Lots of posts about this in the Forums and your observations tally well with others.
The GTX275 has been faster than the GTX460 since the release of the GTX460. In fact a GTX260-216 was slightly faster, about 5% at reference clock speeds. Why? Poor support by NVidia; basically the card is not well utilized and this comes down to the applications and drivers. On the one hand NVidia go on about their new design and all those Cuda cores, on the other they don’t give you the drivers to use them. Personally I think this is a deliberate ploy to reduce RTM’s. It’s like getting a car with a 2year warranty only to find it won’t go over 45mph for 2years.
Over the last week the GPUGrid techs started playing with different apps, so now if your GTX275 has a recent driver it will probably not be running the fast CUDA 2.2 app and will instead be using a CUDA 3.1 app, designed for Fermis and not G200 series cards. How individual cards performs on these is open to debate, but in particular the GT240s took a big hit in performance running the CUDA3.1 app, and the latest drivers resulted in many cards dropping their clocks.
To get the older app (for non-Fermi’s) you need to use older drivers, which for some means their system will not detect multiple cards and they have to use cables and omni ports or dummy plugs. Even the use of the Beta 25715 driver will get you CUDA3.1 tasks, so you will need to use a driver from before that.
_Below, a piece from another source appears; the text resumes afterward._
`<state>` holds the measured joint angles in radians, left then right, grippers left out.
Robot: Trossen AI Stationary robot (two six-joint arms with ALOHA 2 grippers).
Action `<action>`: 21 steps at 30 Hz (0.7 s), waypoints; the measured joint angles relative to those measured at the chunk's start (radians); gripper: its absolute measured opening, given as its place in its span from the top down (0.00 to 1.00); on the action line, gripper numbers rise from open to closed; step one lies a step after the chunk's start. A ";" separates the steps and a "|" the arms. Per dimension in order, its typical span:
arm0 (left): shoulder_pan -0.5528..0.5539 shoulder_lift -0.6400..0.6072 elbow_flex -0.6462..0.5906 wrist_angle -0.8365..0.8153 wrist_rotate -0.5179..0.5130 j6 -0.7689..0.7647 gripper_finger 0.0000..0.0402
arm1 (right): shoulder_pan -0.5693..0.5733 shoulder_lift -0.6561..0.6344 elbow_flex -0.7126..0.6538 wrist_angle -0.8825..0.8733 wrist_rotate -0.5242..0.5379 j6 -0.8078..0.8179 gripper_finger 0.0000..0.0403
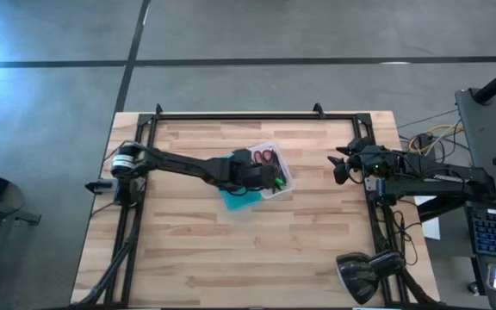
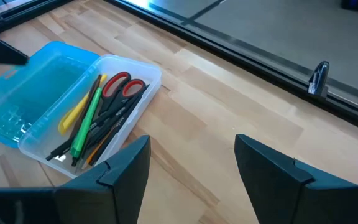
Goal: Pick & place school supplies into a supply box
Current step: Close the blue supply box
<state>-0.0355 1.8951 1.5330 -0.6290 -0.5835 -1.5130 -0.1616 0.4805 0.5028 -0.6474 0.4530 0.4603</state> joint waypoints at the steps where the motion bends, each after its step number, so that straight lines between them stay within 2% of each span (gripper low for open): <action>1: -0.005 -0.011 0.000 -0.020 -0.007 -0.005 0.79 | 0.000 0.000 0.000 -0.001 0.001 0.000 0.44; 4: -0.020 -0.045 0.000 -0.145 -0.030 -0.037 0.79 | 0.000 0.001 0.000 -0.001 0.003 0.000 0.44; 11: -0.085 -0.088 0.000 -0.519 -0.043 -0.279 0.79 | 0.000 0.005 0.000 0.007 0.003 0.027 0.44; 15: -0.131 -0.095 -0.001 -0.629 -0.041 -0.368 0.79 | 0.000 0.041 -0.002 0.043 -0.009 0.087 0.44; 21: -0.172 -0.129 -0.070 -0.648 -0.013 -0.471 0.79 | 0.000 0.188 -0.010 0.172 -0.091 0.128 0.44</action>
<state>-0.2078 1.7662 1.4628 -1.2769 -0.5966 -1.9835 -0.1619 0.6687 0.4923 -0.4749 0.3622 0.5880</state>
We are now in a position where many people are running the wrong app. By the end of the month we may be running Cuda 3.2 apps on Fermis so there is not too much point trying to compare the cards right now. It was always expected that the CUDA 3.2 driver will bring a performance gain to the GTX460. Should no performance gain for the GTX460 be found I would write that entire range of Fermi’s off as failures. With the present drivers and app if a GTX475 turned up today it would not outperform a 20month old GTX275 at reference.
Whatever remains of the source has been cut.